Your task: Below is a listing. Write out exactly its lines between the one holding "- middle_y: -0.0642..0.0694" and the one holding "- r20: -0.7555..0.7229", inclusive.

*** Given material Section Begins ***

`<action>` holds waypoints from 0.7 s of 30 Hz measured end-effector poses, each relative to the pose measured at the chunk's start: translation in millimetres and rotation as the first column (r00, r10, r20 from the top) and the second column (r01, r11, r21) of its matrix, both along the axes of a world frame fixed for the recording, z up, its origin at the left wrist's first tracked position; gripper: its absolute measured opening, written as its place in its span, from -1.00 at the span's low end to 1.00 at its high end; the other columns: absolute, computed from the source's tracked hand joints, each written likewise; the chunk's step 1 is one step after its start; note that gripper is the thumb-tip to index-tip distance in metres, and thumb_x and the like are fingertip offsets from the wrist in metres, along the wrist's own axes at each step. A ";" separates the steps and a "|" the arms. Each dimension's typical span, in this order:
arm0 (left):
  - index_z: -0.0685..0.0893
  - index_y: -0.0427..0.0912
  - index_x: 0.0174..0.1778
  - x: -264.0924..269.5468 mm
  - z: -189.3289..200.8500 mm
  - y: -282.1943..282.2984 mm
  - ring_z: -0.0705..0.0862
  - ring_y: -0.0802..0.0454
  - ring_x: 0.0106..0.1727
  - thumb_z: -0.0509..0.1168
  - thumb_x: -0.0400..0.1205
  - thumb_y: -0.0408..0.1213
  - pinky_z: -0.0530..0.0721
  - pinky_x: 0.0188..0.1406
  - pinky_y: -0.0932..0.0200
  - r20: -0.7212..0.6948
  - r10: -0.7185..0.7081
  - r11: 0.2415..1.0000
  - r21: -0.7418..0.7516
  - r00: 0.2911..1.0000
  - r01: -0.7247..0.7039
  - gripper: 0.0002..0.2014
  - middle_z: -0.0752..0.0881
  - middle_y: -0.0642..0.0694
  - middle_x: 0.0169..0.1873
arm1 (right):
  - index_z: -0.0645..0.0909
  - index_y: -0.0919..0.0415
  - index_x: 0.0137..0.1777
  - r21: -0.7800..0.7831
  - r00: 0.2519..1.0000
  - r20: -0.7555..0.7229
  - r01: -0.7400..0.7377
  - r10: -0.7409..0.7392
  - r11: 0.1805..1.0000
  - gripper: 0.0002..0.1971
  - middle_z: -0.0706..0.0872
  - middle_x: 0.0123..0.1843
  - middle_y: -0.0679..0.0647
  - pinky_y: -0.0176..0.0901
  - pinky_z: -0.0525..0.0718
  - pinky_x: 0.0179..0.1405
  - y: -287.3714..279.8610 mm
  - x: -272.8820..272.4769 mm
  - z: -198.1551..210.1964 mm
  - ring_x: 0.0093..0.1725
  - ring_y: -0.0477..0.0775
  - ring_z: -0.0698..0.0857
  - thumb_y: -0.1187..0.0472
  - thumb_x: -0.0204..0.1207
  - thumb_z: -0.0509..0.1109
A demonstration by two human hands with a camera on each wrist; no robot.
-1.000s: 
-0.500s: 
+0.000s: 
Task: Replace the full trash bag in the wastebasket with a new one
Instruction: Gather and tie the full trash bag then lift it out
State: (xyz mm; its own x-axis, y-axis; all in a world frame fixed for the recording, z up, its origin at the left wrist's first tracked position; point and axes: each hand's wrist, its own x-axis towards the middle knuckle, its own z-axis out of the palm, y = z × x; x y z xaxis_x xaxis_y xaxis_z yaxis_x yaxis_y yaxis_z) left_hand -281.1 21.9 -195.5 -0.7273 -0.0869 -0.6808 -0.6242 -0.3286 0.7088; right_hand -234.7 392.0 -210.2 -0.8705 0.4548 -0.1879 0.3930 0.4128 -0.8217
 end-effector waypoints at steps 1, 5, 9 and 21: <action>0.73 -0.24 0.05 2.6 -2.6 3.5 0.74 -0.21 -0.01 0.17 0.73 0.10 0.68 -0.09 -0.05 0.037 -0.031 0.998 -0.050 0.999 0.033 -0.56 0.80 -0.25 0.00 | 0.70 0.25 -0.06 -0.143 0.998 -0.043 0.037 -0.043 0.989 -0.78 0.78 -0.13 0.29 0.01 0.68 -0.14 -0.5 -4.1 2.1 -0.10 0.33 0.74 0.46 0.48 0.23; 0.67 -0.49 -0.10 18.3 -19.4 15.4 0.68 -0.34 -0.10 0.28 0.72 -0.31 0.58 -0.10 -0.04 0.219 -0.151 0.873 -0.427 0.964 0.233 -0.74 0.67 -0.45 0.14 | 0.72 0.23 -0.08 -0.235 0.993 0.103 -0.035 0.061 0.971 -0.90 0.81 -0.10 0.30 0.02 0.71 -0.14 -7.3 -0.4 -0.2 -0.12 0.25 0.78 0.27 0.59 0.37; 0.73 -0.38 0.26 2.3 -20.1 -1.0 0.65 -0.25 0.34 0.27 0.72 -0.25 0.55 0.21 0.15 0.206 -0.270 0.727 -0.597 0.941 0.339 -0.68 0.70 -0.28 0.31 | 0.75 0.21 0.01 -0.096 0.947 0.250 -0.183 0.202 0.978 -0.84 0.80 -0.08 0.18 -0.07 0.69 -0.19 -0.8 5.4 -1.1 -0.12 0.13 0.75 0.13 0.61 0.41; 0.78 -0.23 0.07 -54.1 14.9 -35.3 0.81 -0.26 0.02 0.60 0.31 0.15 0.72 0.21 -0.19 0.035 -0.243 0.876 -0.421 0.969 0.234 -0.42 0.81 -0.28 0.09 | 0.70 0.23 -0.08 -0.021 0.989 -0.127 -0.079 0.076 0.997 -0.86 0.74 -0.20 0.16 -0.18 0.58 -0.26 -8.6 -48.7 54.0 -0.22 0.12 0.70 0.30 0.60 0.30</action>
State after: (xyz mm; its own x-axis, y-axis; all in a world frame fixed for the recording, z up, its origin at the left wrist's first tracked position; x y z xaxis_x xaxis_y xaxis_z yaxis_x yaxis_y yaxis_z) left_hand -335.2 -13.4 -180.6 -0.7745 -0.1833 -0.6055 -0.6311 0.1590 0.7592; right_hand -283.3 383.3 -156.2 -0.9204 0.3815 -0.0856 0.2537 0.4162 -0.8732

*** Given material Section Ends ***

Exercise result:
  - middle_y: -0.0642..0.0694
  - middle_x: 0.0169..0.1873
arm1 (right):
  - index_z: -0.0645..0.0909
  - index_y: -0.0919..0.0415
  - index_x: 0.0137..0.1777
  - r21: -0.7800..0.7831
  - r00: 0.2519..1.0000
  - r20: -0.7555..0.7229

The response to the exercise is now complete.